I am now trying to copy data from cosmosdb to data lake store by data factory.
However, the performance is poor, about 100KB/s, and the data volume is 100+ GB, and keeps increasing. It will take 10+ days to finish, which is not acceptable.
Microsoft document https://docs.microsoft.com/en-us/azure/data-factory/data-factory-copy-activity-performance mentioned that the max speed from cosmos to data lake store is 1MB/s. Even this, the performance is still bad for us.
The cosmos migration tool doesn't work, no data exported, and no issue log.
Data lake analytics usql can extract external sources, but currently only Azure DB/DW and SQL Server are supported, no cosmosdb.
How/what tools can improve the copy performance?
According to your description, I suggest you could try to set high cloudDataMovementUnits to improve the performance.
A cloud data movement unit (DMU) is a measure that represents the power (a combination of CPU, memory, and network resource allocation) of a single unit in Data Factory. A DMU might be used in a cloud-to-cloud copy operation, but not in a hybrid copy.
By default, Data Factory uses a single cloud DMU to perform a single Copy Activity run. To override this default, specify a value for the cloudDataMovementUnits property as follows. For information about the level of performance gain you might get when you configure more units for a specific copy source and sink, see the performance reference.

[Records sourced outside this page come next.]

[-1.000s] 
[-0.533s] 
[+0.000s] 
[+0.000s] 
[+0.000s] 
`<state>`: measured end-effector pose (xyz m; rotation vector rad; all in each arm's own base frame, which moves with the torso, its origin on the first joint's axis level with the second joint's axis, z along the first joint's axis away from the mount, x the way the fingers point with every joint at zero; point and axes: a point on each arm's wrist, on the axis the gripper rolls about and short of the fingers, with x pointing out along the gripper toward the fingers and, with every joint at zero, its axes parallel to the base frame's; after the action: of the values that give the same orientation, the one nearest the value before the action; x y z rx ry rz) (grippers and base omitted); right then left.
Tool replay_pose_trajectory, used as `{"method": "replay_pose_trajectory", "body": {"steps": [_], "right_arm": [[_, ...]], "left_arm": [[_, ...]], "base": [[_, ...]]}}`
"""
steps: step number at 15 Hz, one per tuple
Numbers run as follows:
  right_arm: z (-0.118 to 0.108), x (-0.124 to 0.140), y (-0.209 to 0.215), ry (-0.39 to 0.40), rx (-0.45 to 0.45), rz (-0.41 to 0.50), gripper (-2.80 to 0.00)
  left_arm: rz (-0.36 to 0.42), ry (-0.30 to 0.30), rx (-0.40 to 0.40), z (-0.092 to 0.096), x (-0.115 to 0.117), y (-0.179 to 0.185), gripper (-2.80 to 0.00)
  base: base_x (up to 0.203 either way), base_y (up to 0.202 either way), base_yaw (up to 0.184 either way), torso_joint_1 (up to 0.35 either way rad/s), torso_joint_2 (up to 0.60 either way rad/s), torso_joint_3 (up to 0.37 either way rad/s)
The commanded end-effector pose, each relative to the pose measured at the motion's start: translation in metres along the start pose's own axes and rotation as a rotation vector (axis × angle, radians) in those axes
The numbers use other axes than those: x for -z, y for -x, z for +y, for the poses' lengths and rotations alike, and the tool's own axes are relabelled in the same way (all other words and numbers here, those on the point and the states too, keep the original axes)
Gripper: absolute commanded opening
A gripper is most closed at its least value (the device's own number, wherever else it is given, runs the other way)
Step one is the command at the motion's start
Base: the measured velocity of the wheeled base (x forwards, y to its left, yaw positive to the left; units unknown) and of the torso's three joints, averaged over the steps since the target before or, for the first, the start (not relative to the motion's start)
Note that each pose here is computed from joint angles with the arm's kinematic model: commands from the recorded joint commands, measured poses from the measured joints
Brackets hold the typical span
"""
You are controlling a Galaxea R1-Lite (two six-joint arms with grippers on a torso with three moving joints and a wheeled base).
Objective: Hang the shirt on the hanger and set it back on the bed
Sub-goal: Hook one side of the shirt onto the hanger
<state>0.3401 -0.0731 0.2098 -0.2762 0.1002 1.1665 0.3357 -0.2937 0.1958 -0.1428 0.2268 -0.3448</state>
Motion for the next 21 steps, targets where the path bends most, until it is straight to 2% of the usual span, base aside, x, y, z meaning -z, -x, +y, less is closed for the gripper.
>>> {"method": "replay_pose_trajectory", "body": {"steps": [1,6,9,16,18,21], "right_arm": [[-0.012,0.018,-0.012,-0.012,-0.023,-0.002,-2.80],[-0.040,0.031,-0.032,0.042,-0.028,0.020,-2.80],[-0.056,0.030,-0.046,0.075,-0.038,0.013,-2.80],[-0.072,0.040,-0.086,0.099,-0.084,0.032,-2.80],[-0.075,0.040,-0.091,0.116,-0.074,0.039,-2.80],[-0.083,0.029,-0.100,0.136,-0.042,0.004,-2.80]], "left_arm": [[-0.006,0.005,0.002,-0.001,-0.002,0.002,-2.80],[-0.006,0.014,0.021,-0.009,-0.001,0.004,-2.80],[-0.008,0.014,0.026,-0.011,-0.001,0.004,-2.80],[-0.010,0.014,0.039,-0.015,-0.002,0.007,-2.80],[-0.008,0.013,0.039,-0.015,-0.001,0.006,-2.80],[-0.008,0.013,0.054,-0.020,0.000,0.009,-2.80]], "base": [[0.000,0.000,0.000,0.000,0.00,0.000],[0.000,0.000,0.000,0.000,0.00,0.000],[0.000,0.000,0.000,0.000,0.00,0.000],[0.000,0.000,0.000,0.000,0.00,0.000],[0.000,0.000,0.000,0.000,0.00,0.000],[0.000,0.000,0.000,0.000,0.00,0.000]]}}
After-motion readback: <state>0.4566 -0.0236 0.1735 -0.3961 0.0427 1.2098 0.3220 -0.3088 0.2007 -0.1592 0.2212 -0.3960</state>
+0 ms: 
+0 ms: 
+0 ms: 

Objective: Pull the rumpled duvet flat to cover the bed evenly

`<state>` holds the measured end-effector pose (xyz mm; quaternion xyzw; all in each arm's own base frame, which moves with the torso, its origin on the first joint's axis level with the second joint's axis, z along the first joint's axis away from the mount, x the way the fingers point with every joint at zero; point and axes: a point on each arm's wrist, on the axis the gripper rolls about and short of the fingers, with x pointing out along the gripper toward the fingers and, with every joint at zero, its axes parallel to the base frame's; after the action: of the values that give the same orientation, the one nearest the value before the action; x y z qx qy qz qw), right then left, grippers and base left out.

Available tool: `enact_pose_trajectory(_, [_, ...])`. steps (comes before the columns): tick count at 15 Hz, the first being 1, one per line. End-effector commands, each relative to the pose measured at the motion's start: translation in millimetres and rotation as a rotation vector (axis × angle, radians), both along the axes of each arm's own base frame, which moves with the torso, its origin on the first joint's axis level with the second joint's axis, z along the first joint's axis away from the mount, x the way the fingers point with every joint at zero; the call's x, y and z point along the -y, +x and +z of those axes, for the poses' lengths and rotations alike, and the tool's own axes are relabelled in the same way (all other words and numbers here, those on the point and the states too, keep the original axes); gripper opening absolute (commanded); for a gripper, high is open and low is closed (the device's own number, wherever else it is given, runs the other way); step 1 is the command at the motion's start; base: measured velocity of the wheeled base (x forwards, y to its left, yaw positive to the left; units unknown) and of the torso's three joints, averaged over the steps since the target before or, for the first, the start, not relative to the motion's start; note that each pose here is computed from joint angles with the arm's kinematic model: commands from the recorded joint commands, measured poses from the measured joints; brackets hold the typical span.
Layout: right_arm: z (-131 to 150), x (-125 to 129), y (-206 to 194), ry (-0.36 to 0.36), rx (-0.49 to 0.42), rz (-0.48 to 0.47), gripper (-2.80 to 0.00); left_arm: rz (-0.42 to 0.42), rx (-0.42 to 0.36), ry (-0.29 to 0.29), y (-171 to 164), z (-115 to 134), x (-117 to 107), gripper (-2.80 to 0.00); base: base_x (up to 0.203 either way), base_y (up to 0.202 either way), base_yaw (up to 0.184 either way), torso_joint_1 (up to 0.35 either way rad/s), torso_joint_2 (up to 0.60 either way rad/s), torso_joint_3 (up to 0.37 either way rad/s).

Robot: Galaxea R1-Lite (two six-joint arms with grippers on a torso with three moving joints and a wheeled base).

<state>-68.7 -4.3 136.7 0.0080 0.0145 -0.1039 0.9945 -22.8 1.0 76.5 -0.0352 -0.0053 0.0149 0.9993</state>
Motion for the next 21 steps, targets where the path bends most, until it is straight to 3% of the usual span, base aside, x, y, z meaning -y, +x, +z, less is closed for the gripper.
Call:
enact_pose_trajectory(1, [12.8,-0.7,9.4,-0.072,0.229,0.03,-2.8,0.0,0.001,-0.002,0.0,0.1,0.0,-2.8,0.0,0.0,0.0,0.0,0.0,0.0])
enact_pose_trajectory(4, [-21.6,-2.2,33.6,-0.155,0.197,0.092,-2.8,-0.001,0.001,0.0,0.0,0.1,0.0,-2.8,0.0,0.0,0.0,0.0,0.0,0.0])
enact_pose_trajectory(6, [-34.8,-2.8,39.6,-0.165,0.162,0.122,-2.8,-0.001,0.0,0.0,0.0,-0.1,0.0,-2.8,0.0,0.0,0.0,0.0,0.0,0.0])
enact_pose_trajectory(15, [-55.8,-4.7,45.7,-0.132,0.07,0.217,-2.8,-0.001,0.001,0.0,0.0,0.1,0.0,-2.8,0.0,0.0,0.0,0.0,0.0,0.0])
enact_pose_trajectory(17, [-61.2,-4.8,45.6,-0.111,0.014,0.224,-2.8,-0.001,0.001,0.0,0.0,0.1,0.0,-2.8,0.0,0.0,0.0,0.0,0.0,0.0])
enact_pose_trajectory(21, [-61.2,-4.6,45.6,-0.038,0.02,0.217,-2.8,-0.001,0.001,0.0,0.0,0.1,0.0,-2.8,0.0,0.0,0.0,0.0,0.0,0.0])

Notice: Setting of 8 and above currently works only when you copy multiple files from Blob storage/Data Lake Store/Amazon S3/cloud FTP/cloud SFTP to Blob storage/Data Lake Store/Azure SQL Database.
So the max DMU you could set is 4.
Besides, if this speed doesn't match your current requirement.
I suggest you could write your own logic to copy the documentdb to data lake.
You could create multiple webjobs which could use parallel copy from the documentdb to data lake.
You could convert the document according to index range or partition, then you could make each webjob copy different part. In my opinion, this will be faster.
About the dmu, can I use it directly or should I apply for it first? The web jobs you mean is dotnet activity? Can you give some more details?
As far as I know, you could directly use the dmu, you could directly add the dmu value in the json file as below:
"activities":[
{
"name": "Sample copy activity",
"description": "",
"type": "Copy",
"inputs": [{ "name": "InputDataset" }],
"outputs": [{ "name": "OutputDataset" }],
"typeProperties": {
"source": {
"type": "BlobSource",
},
"sink": {
"type": "AzureDataLakeStoreSink"
},
"cloudDataMovementUnits": 32
}
}
]
The webjob which could run programs or scripts in WebJobs in your Azure App Service web app in three ways: on demand, continuously, or on a schedule.
That means you could write a C# program(or using other code language) to run the programs or scripts to copy the data from documentdb to data lake(all of the logic should be written by yourself).